> _WHAT NEEDS TO BE DONE_
For each line in the material below that holds "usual", copy that line.
[[ SUPPLIED MATERIAL, beginning ]]
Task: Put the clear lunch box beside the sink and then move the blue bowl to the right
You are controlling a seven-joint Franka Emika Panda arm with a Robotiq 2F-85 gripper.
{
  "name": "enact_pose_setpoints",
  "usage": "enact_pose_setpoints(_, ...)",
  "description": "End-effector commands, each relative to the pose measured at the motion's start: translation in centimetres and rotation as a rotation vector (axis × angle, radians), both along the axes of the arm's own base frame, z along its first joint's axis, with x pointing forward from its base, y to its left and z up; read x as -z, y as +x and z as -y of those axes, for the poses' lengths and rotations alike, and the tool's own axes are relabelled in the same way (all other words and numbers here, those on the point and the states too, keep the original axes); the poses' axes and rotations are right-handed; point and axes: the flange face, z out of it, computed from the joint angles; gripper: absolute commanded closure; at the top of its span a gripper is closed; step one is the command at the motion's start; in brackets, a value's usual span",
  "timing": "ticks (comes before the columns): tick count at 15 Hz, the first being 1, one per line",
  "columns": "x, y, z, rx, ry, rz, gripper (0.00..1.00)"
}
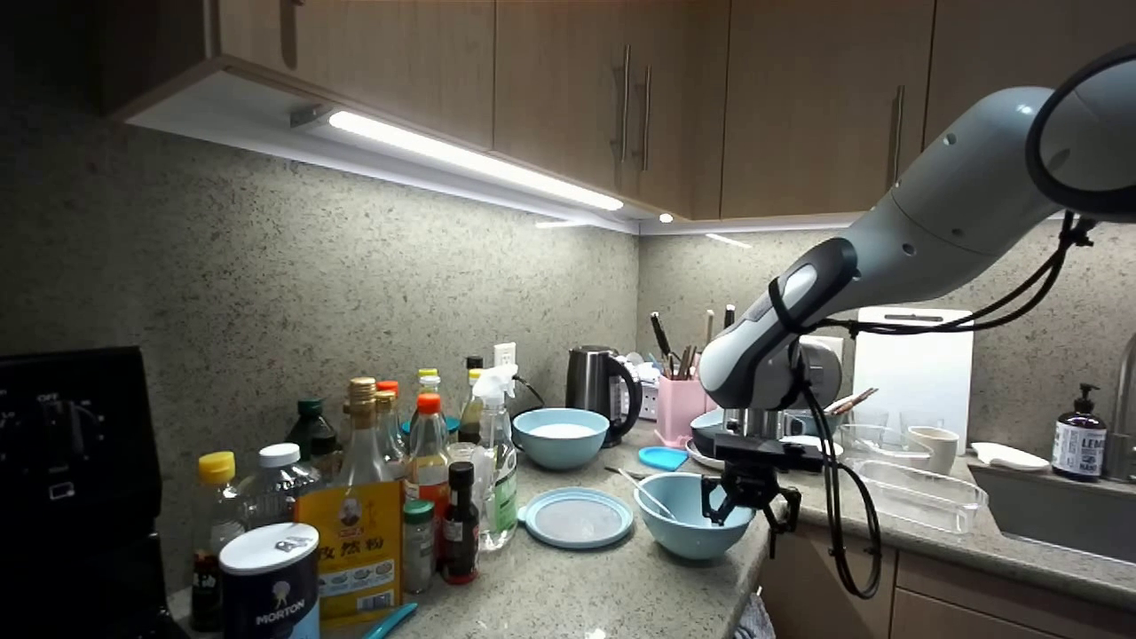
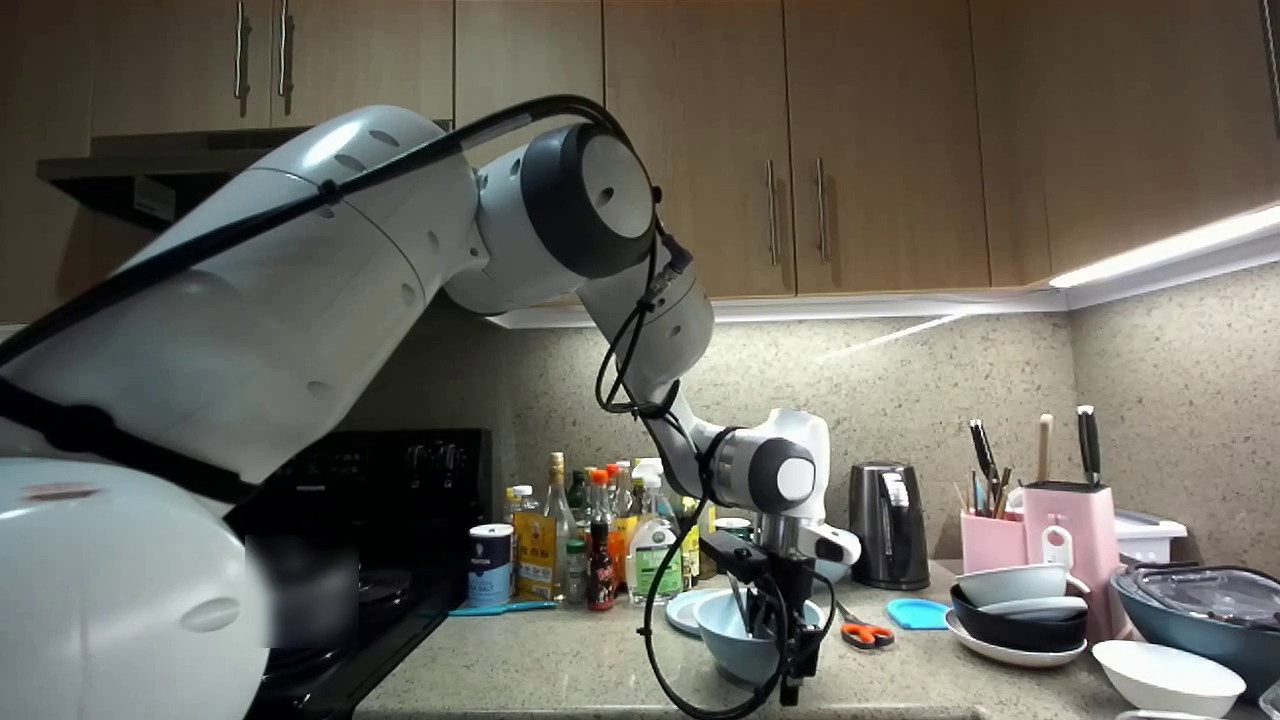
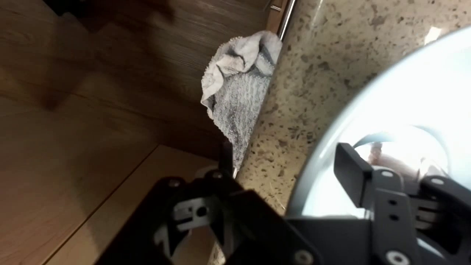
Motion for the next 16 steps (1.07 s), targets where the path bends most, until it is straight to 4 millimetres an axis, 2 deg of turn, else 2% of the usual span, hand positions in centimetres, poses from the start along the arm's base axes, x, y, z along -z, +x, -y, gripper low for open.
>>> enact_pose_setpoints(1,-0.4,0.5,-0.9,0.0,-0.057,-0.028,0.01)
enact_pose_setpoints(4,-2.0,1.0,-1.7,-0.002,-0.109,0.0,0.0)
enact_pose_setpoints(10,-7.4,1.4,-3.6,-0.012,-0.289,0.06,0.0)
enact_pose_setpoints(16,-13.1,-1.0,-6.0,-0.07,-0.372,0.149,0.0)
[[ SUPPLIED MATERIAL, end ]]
> _YOUR SOLUTION_
  "description": "End-effector commands, each relative to the pose measured at the motion's start: translation in centimetres and rotation as a rotation vector (axis × angle, radians), both along the axes of the arm's own base frame, z along its first joint's axis, with x pointing forward from its base, y to its left and z up; read x as -z, y as +x and z as -y of those axes, for the poses' lengths and rotations alike, and the tool's own axes are relabelled in the same way (all other words and numbers here, those on the point and the states too, keep the original axes); the poses' axes and rotations are right-handed; point and axes: the flange face, z out of it, computed from the joint angles; gripper: absolute commanded closure; at the top of its span a gripper is closed; step one is the command at the motion's start; in brackets, a value's usual span",
Motion for the next 16 steps (1.07 s), targets where the path bends most, until it is straight to 4 millimetres an axis, 2 deg of turn, else 2% of the usual span, hand positions in centimetres, poses from the start along the arm's base axes, x, y, z along -z, +x, -y, gripper low for open.

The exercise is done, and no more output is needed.